Vocabulary

Absorption

In absorption, wave motion is attenuated—usually by conversion into heat. Usually the unabsorbed part of the original wave is reflected.

AES

Audio Engineering Society; an American organization of audio engineers which standardizes audio related technology and forms a common forum for experts in the field.

AES10 or MADI

Multichannel Audio Digital Interface; a unidirectional multichannel digital audio transmission standard originated by the AES. MADI is based on the FDDI (Fibre Distributed Data Interface) transmission format, but usually uses coaxial cable instead of optical fibre. Accommodates up to 56 channels and 24 bits per sample. Used for point‐to‐point multichannel digital audio connections in studio and broadcasting environments.

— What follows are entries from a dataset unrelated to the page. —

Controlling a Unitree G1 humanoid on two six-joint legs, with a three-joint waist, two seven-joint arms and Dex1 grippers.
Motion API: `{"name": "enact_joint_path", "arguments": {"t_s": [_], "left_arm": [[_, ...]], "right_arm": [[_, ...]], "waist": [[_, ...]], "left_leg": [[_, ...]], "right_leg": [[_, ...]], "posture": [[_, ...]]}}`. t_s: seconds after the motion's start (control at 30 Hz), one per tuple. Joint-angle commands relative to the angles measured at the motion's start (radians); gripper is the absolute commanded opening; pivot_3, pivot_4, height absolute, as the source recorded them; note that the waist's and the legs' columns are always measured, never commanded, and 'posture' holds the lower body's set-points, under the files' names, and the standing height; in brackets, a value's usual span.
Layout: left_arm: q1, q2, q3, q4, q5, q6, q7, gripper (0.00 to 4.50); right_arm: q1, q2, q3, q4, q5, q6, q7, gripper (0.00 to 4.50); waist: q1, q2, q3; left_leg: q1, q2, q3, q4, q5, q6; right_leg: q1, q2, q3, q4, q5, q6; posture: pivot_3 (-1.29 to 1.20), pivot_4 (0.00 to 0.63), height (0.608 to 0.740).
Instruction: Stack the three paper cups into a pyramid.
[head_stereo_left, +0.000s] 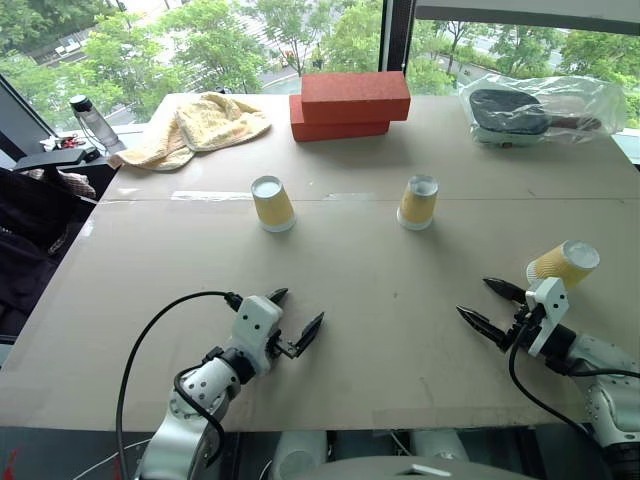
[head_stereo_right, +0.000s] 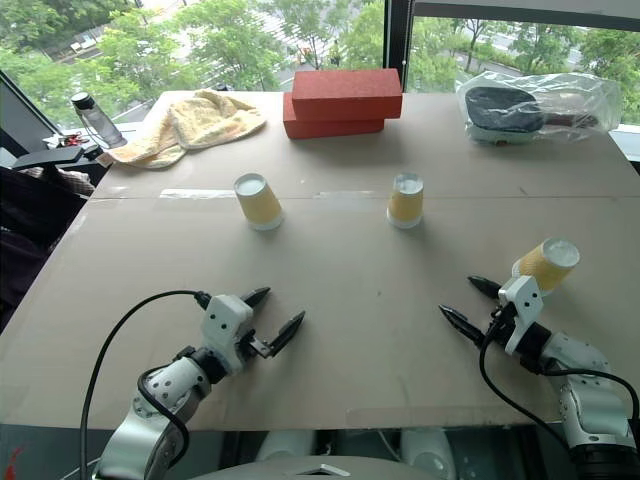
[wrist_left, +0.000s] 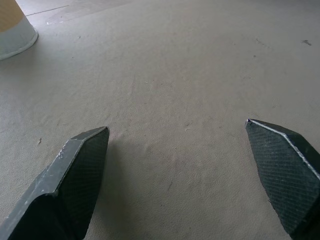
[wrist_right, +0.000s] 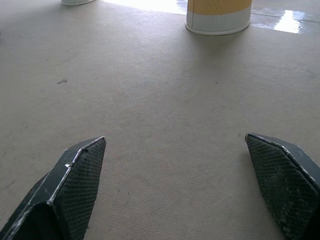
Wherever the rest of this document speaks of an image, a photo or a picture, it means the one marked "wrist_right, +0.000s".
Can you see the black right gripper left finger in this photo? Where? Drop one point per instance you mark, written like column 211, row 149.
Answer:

AES/EBU digital audio bus (AES3)

A digital sound transmission standard which is based on a synchronous, self‐clocking RS‐422A compatible physical layer on top of which stereo digital audio and associated data (called sub‐channel data) is transmitted. The standard has been strongly influenced by CD technology, and is mainly used between digital studio equipment. The standard specifies multiple sample rates (32kHz to 48kHz) and sample bit depths (upto 24 bits per sample). Originally developed by AES, later adopted by EBU, hence the name; the correct, official name for the standard is AES3‐1985.

Beating

A phenomenon produced by the interference of two sinusoidal sounds at close enough frequencies; the audible sensation is the one of a single sound, periodically modulated in amplitude by a second one. The reason for beating is the inherent incapability of the human hearing of separating two close to each other frequencies and the mathematical equivalence of such a combination to a sinusoidally amplitude modulated sine wave.

Causality

A property of systems which states that the system does not laugh before tickled: nonzero output only results from nonzero input and the output never occurs before the input. Causality is a necessary condition for realizability—in the real world, systems simply do not know their future history…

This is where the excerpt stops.